Of course, I'm being silly and going over the top but DAAYAAAMN...

I shan't bore anyone with the details of why it's such a throbbing, shuddering delight. But I will promise you that the hype is there for a very good reason. And fuck the price. Ok, it isn't cheap. But I've bought enough dated, second-hand, poor quality crap in my life. I wanted something new, for once. Something fresh and cutting edge.

It has its flaws, I'll admit. But perfection is always a step too far and you can wait forever for it to come along. The only possible cause for regretting owning an iPhone is that it opens you up to all manner of fuckwits tutting, rolling their eyes, shaking their heads and sighing.

Bollocks to them!

[ Entry posted at: Mon 19 Nov 2007 21:58:38 GMT | Comments: 4 | Cat: Geeky ]
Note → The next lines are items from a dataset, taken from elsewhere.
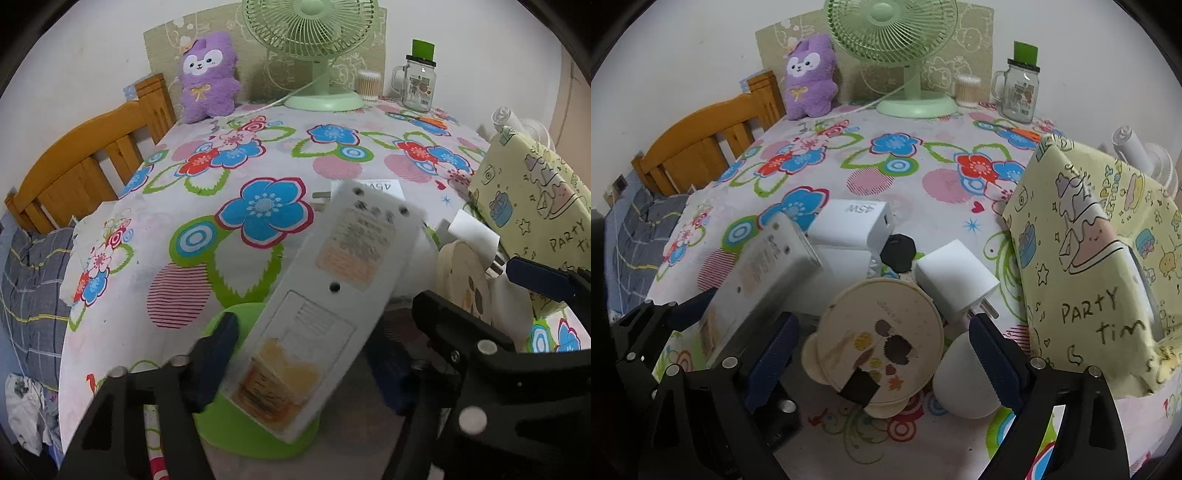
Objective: Organize rigid objects
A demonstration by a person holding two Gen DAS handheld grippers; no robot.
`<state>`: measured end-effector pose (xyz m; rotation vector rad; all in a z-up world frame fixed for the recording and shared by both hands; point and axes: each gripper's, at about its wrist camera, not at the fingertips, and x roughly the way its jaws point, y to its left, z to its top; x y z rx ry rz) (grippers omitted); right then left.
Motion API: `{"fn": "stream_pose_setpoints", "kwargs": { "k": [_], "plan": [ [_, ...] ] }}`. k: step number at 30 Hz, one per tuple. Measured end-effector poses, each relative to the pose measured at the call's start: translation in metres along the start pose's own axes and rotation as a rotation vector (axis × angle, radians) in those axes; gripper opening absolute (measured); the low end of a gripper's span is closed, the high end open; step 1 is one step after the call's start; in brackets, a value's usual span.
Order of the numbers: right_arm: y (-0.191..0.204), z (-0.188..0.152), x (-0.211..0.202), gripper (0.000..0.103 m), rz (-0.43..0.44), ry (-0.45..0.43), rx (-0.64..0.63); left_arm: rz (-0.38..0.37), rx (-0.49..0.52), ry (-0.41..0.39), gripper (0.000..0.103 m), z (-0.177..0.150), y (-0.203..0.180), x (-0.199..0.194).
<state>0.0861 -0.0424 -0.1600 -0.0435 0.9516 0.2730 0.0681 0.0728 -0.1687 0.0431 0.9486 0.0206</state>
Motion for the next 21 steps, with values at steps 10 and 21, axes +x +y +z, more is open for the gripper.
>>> {"fn": "stream_pose_setpoints", "kwargs": {
  "k": [10,21],
  "plan": [
    [-0.007,0.003,0.011,0.095,0.036,-0.012,-0.004,0.027,-0.002,-0.007,0.057,0.003,-0.002,0.001],
    [-0.009,0.001,0.011,0.083,0.105,-0.005,0.017,0.029,-0.022,-0.002,0.05,0.002,-0.006,-0.002]
  ]
}}
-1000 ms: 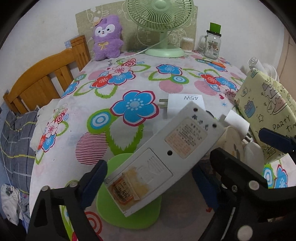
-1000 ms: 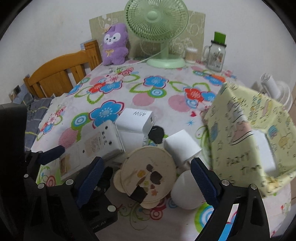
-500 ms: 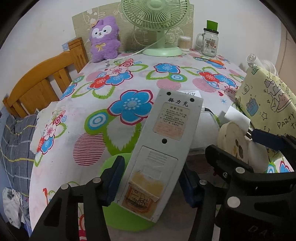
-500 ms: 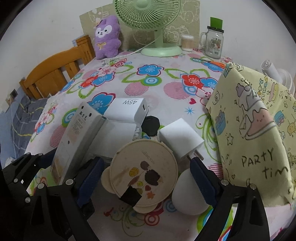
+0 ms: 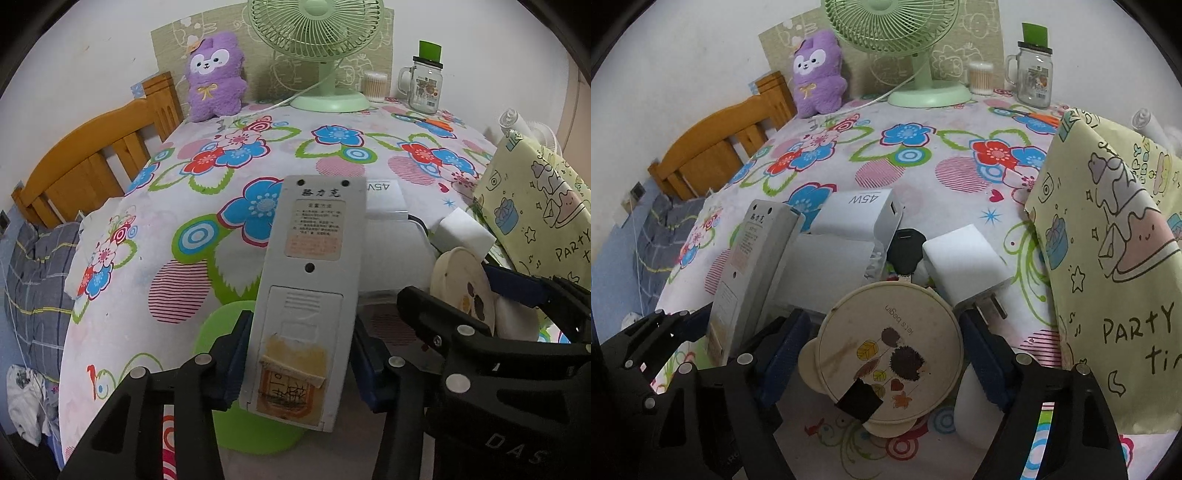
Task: Organize rigid objects
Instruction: 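Grasp and lift the white device with left tool while right tool grasps the beige case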
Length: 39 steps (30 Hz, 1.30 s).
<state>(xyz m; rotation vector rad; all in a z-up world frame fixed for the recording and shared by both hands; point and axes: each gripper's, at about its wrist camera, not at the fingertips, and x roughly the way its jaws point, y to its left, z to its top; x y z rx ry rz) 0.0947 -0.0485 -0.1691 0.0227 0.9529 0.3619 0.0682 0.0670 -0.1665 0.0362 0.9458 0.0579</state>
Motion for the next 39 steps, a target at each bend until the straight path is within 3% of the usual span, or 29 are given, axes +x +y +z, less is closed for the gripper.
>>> {"fn": "stream_pose_setpoints", "kwargs": {
  "k": [10,30,39],
  "plan": [
    [0.001,0.0,-0.013,0.083,-0.044,-0.041,-0.01,0.001,-0.01,-0.046,0.048,-0.001,-0.006,-0.014],
    [-0.001,-0.001,-0.011,0.084,-0.059,-0.019,0.0,-0.067,-0.02,0.006,0.052,0.002,-0.005,-0.003],
    [0.0,-0.005,-0.004,0.084,-0.05,0.01,-0.007,-0.043,-0.008,0.008,0.05,-0.005,-0.008,-0.008]
  ]
}}
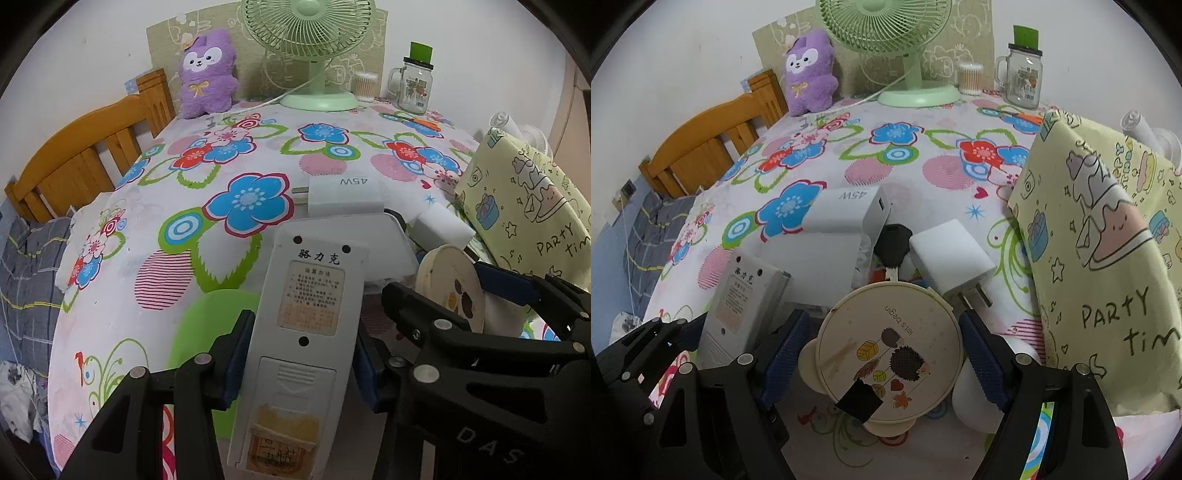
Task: Organize rigid objects
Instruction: 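Grasp and lift the white device with left tool while right tool grasps the beige case, then carry the white device with left tool while right tool carries the beige case toward the box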
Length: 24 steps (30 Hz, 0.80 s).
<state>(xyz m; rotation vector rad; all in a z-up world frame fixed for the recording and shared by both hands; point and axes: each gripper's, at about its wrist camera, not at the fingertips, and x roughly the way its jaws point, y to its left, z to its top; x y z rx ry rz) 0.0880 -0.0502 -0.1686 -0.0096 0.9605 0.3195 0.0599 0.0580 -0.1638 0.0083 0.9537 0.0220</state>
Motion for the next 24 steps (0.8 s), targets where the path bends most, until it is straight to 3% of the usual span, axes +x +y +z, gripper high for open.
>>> {"fn": "stream_pose_setpoints", "kwargs": {
  "k": [6,24],
  "plan": [
    [0.002,0.002,-0.011,0.084,-0.002,-0.025,-0.005,-0.02,-0.03,-0.008,0.047,0.001,0.002,-0.008],
    [0.007,0.022,-0.082,0.084,-0.02,-0.165,-0.024,-0.032,-0.029,-0.155,0.046,0.025,-0.007,-0.074]
  ]
}}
Hoorah! I now own one of the finest toys imaginable - a Lego Mindstorms kit!

Mindstorms NXT is a lego robotics kit which revolves around a 32-bit ARM7 microprocessor, known as the NXT Intelligent Brick. This receives input via 4 input sensors: a touch sensor, a sound sensor, a light sensor and an ultrasonic sensor. In turn, the brick can output to 3 servo motors, as well as its own screen and speaker.

You program it via a graphical interface on a PC (which is actually quite intuitive) but, since the firmware for the brick is open-source, there is a plethora of other languages which have been ported to NXT.
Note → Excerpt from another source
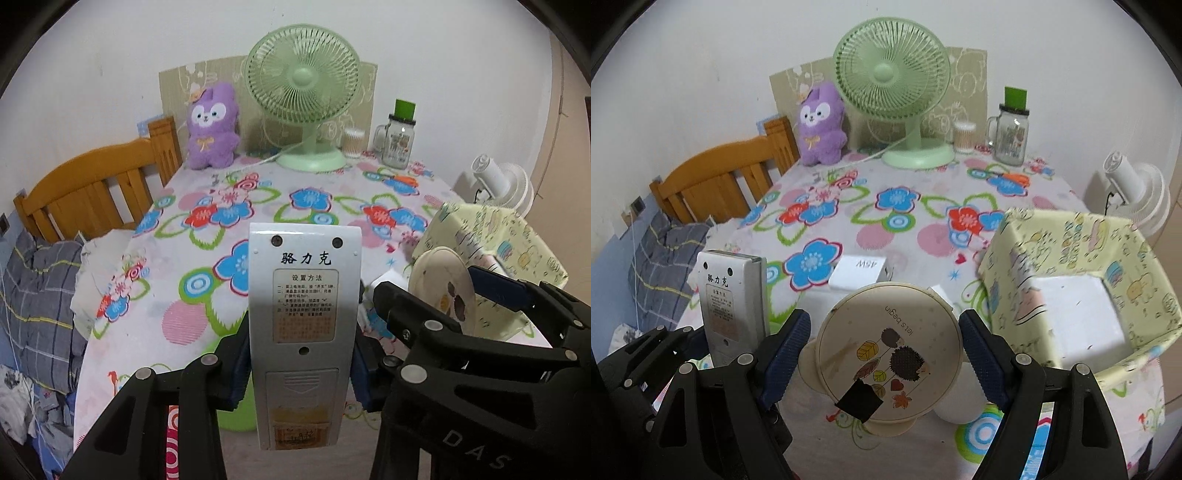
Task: Organize rigid objects
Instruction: 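Carry the white device with left tool while right tool carries the beige case toward the box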
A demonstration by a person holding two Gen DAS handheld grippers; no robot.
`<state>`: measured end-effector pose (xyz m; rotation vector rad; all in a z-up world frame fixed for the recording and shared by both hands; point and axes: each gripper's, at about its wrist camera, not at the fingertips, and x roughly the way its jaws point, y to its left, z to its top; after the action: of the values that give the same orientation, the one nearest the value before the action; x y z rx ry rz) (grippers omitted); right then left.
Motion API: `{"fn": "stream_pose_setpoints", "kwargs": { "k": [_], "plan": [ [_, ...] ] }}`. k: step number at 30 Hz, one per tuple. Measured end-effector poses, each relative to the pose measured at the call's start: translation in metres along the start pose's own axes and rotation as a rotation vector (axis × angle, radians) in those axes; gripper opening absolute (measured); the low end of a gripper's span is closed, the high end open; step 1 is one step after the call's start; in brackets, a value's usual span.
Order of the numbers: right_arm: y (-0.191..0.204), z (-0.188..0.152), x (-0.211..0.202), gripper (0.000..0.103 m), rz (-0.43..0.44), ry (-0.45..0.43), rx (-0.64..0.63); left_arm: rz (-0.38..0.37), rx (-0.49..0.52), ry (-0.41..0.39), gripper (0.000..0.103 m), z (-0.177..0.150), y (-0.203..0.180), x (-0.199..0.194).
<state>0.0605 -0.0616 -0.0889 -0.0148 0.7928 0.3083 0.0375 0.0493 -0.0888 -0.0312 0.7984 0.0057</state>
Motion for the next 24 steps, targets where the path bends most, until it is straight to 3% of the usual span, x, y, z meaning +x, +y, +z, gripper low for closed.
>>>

It's lots of fun :-) Here's a short demo of a basic robot I built in the beginners' tutorial.

The robot waits until its ultrasonic sensor detects an object within 20 inches. If one appears, it moves forward until it touches it. It then waits for me to clap before picking up the ball and returning to the start. On the way back, it uses its light sensor (which can detect differences in light intensities and, consequently, distinguish colours) to sense when it reaches the black line. Then it drops it.

It's all still rather linear at the moment but I can soon knock together some programs that use loops and conditionals to vary the behaviour. I'll experiment with a few languages, too. Java seems a popular one but something like Prolog should be rather more interesting... If I can get it playing games intelligently then that'll be quite something.

Overall, I'm thrilled to bits with it :-D It's been a long time since I played with Lego - there were nowt like this when I were a lad! I think £180 is perhaps a little expensive but it is extremely well designed, making it a joy to use. With everything being Lego, all the pieces are modular so creating your own designs is straighforward. The brick, sensors and servos can't all be worth £180 but the general niftiness of the whole concept makes the whole become greater than the sum of its parts.

A must for all those closet robotics geeks out there!

[ Entry posted at: Wed 17 Jan 2007 22:10:49 GMT | Comments: 1 | Cat: Geeky ]

Well, if you can believe it, it gets even better!

Thanks to the nifty Python control software written by Scott Weston, the awesome Motion Project, and a few handy sound effects (cunningly borrowed from Robocop) we now have the ultimate in automated PC protection.

Who needs to bother locking their screens these days when you can have an automated missile launcher on your desk to do the work for you?!

The way it all works is nice and simple. The Python missile controller sits happily in server mode. We hack up the motion config script to call methods in the missile software when it detects motion. The software performs a few diffs on incoming images and deduces the direction it needs to move the launcher in. Combine this with a small response script which plays Robocop sound files at varying levels of threat, and you have a mighty machine.

See footage of a narrow escape here

[ Entry posted at: Sat 18 Nov 2006 16:55:45 GMT | Comments: 1 | Cat: Geeky ]

[ Entry posted at: Sat 18 Nov 2006 14:14:49 GMT | Comments: 1 | Cat: Geeky ]

Yup, I quit Summer of Code. I'm not proud of it. But, there you go.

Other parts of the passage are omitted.